Data records
::::::::

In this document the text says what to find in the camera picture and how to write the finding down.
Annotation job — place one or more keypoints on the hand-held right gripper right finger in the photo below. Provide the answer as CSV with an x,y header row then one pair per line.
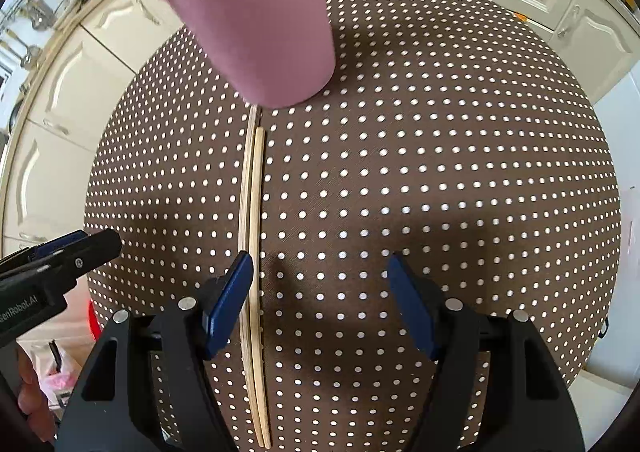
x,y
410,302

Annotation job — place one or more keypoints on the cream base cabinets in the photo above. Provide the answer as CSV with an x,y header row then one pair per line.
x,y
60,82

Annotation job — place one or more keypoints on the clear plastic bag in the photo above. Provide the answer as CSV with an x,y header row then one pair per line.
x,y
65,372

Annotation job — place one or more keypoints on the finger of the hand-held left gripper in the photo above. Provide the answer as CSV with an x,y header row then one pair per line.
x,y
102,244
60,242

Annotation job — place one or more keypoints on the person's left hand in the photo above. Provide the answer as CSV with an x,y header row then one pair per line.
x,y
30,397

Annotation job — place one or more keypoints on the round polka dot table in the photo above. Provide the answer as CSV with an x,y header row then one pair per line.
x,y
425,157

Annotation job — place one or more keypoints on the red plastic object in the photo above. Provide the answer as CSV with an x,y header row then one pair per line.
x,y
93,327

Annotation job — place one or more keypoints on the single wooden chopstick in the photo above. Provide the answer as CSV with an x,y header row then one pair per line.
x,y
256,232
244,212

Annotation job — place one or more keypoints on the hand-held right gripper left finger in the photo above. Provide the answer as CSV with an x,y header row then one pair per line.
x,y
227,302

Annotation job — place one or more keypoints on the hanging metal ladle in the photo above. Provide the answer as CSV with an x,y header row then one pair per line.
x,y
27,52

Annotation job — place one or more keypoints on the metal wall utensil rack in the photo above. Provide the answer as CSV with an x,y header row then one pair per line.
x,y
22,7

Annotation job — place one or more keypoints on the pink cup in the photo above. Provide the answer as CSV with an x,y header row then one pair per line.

::::::::

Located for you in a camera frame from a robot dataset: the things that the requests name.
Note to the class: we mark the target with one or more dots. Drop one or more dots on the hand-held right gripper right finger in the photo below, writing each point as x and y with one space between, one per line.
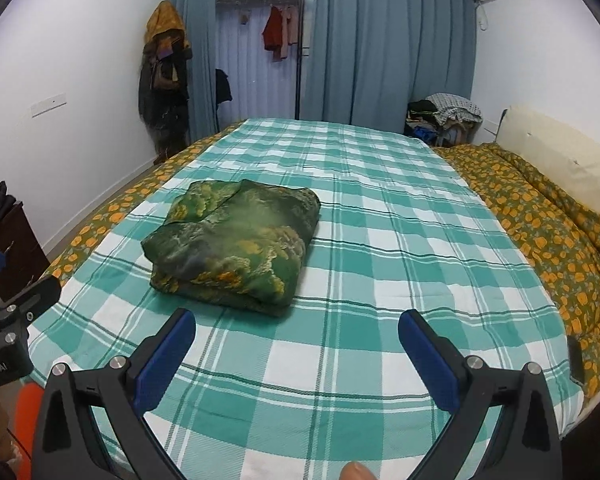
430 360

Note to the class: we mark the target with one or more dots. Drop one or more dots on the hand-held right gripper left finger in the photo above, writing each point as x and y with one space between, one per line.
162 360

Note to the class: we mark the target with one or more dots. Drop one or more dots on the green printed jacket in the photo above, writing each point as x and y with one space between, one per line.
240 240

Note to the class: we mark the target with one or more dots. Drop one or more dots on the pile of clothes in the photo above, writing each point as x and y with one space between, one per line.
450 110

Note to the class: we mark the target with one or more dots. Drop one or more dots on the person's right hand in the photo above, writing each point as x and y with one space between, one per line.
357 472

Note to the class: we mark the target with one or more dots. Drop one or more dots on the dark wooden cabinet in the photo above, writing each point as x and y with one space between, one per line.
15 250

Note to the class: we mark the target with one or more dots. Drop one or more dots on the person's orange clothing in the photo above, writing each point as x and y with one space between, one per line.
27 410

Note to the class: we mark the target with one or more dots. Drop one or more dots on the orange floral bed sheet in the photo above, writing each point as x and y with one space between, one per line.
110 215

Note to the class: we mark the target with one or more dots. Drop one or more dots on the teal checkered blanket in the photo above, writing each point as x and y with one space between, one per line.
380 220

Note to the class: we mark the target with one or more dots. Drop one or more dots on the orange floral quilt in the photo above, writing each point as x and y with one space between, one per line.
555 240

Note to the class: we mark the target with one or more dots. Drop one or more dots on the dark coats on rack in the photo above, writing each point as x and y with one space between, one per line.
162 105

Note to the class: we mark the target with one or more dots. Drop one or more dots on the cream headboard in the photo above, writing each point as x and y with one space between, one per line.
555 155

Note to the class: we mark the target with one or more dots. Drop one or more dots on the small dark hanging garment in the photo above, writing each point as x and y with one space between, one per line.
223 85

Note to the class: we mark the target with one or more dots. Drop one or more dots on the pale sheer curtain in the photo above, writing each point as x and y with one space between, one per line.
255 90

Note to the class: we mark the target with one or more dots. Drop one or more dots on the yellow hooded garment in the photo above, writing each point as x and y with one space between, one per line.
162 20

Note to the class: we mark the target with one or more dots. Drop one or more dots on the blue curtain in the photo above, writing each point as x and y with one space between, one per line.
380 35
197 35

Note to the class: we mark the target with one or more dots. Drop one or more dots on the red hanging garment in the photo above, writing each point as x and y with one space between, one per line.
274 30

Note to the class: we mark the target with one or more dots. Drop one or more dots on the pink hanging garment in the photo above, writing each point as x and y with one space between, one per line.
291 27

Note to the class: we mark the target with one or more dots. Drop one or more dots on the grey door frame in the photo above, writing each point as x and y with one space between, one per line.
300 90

::::::::

▶ [Task details]:
Where a line in the entries holds "camera", copy that line.

▶ [Answer section]:
In this document the text says what to find in the camera picture and how to write the finding down.
Located for you in a camera frame from a robot dataset: the things that the requests name.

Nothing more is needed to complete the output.